Lilting closer, “To Get It Right”, pokes at the mystery of existence, how history is packed with theories, recommendations, analyses, anecdotes, and endorsements, though as the Buddha, Ed Murphy, and Arthur Bloch knew, crap happens. Things don’t go as planned; disappointment occurs, and, as Yogi Berra might add, the perfect batting average is imperfect. Houck’s riff on the matter goes as follows: “You’ve done all right, but it’s all untrue / It’s a full-on nightmare,” which is to say: the reflection in the mirror is an illusion, and the road to hell is lined with breathtaking flowers.

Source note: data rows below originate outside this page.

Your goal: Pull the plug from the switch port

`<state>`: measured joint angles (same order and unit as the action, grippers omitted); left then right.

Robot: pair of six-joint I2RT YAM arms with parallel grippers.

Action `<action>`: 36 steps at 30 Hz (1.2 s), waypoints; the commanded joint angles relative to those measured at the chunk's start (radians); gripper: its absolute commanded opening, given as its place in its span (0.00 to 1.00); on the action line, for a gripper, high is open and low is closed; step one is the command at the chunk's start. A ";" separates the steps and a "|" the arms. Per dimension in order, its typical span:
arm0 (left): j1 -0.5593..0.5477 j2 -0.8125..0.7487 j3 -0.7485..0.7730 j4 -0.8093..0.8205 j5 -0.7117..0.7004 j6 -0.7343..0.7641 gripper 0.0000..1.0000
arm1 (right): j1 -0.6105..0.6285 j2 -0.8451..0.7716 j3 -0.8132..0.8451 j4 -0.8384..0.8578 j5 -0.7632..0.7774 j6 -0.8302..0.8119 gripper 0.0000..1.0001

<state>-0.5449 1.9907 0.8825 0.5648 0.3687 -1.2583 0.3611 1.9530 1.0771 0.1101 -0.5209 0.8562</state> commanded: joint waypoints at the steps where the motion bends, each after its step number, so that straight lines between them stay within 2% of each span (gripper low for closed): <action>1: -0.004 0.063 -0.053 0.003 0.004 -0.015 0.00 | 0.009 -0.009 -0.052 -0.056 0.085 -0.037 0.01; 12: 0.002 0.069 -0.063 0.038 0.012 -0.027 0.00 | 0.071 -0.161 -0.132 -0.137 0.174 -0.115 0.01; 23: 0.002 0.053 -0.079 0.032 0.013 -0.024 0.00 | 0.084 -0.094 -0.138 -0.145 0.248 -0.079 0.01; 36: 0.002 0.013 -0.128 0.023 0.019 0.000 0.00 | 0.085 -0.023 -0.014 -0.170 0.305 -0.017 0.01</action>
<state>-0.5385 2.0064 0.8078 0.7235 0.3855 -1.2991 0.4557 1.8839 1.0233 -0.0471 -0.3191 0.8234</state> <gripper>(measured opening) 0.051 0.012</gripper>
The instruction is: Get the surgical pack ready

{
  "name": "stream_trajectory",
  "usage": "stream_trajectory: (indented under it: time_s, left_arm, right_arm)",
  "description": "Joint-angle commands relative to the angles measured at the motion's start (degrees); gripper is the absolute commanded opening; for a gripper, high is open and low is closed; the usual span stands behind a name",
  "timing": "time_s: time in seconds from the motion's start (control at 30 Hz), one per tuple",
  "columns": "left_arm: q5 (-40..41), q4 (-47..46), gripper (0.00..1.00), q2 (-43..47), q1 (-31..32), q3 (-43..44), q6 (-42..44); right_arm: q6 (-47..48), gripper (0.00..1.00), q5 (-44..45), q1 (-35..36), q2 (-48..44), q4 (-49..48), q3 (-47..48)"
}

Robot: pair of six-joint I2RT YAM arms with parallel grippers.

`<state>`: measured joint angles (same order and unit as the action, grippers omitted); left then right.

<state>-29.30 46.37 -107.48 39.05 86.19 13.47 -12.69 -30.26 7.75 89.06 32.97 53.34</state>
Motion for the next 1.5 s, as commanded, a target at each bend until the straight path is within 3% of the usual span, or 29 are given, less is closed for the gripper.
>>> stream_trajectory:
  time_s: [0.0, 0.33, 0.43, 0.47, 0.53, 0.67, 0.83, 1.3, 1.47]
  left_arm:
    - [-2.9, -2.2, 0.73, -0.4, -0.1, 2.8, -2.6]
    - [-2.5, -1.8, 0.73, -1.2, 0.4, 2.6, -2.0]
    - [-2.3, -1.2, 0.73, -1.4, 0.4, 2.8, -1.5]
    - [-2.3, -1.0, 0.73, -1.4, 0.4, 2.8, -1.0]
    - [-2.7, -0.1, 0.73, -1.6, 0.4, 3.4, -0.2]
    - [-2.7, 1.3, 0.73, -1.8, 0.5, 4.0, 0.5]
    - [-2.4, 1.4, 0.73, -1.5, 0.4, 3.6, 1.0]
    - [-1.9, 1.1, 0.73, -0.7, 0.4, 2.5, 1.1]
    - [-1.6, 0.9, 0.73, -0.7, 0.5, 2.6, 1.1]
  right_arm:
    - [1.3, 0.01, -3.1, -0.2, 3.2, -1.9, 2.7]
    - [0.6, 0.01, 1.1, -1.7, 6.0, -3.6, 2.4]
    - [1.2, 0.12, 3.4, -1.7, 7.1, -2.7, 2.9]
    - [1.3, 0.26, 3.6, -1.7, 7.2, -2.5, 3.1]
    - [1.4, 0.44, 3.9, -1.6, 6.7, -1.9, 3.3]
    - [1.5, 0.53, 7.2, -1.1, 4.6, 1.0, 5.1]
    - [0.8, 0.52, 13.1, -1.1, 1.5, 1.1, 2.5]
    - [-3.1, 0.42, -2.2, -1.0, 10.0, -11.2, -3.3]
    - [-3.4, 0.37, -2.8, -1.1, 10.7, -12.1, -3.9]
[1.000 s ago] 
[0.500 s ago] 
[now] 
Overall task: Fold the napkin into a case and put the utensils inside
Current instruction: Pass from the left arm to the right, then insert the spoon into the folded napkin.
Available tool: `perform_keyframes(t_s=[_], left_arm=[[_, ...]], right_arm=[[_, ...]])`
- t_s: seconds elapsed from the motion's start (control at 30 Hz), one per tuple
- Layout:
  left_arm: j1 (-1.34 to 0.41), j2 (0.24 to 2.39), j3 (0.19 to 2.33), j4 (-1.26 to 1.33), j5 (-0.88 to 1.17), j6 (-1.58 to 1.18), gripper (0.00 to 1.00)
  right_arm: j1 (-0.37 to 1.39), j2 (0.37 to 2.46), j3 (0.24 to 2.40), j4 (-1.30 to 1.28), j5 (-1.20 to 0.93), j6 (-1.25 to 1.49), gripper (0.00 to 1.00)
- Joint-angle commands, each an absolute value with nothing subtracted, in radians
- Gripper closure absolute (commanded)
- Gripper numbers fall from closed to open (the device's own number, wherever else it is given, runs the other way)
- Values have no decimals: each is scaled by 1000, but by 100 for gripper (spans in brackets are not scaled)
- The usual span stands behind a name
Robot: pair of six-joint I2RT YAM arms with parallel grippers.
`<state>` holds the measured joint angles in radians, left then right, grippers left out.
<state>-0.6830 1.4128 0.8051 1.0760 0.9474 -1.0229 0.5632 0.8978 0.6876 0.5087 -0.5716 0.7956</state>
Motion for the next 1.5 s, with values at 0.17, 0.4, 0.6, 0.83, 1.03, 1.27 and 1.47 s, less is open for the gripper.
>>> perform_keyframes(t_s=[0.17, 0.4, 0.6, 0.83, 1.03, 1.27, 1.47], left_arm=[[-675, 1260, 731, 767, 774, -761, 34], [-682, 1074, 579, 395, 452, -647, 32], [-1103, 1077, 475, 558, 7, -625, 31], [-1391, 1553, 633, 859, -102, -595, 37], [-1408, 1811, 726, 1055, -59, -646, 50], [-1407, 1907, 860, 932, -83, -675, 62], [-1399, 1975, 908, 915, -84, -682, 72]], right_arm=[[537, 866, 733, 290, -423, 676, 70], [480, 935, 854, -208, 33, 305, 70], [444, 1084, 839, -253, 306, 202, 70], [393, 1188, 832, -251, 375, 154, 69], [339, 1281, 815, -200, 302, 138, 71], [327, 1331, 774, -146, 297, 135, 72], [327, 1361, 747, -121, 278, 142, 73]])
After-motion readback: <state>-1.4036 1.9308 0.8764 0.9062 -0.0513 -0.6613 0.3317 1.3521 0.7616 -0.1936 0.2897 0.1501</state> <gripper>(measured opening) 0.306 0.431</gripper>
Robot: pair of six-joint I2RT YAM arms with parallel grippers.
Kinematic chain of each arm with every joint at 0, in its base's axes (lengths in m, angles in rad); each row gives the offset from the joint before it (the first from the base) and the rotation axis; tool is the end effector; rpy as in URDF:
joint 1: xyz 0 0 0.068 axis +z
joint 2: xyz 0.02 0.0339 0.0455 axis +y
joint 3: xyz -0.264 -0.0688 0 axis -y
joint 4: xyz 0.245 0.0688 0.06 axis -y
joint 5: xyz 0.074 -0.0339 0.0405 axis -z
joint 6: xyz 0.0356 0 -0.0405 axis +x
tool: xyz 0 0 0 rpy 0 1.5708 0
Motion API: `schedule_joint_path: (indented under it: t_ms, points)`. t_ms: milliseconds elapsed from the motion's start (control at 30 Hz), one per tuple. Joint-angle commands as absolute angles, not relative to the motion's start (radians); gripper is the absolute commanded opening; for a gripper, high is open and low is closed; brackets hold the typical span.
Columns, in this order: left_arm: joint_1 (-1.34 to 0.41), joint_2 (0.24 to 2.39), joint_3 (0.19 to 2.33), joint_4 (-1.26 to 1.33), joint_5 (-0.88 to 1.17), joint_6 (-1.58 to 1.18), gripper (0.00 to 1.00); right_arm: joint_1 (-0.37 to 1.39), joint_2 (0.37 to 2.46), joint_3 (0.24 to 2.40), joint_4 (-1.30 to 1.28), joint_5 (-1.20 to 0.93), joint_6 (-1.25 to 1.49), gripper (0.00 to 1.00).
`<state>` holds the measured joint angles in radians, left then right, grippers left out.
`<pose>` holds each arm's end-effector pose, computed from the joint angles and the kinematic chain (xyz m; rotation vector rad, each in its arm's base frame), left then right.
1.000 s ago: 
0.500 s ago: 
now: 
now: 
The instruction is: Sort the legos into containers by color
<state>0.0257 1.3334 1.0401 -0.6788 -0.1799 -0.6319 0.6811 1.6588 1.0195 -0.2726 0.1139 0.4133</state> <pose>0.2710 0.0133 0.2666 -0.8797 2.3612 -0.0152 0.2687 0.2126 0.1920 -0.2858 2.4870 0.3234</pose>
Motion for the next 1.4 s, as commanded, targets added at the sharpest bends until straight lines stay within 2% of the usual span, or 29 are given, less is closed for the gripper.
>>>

In short, “to get it right is hard to do”.

Phosphorescent’s Revelator is less melodically charged than Muchacho and C’est La Vie (or even parts of Here’s to Taking It Easy). Also, Houck’s vocals sometimes flounder in woozy, loungey, soft-pillow mixes. That said, Revelator is a transitional album for Houck, as he turns his attention more unwaveringly to interior dynamics, less preoccupied with the vagaries of the external world. Regret is a waste of time, though desire seems equally suspect, another karmic perpetuator (as Leonard Cohen might say). Speaking into this cycle of craving and remorse, Houck concludes his latest set with newfound composure, offering words of encouragement: “It’s what we do.” Revelator captures his endeavor to encounter life as it is, practicing vulnerability, empathy, and a degree of self-effacement.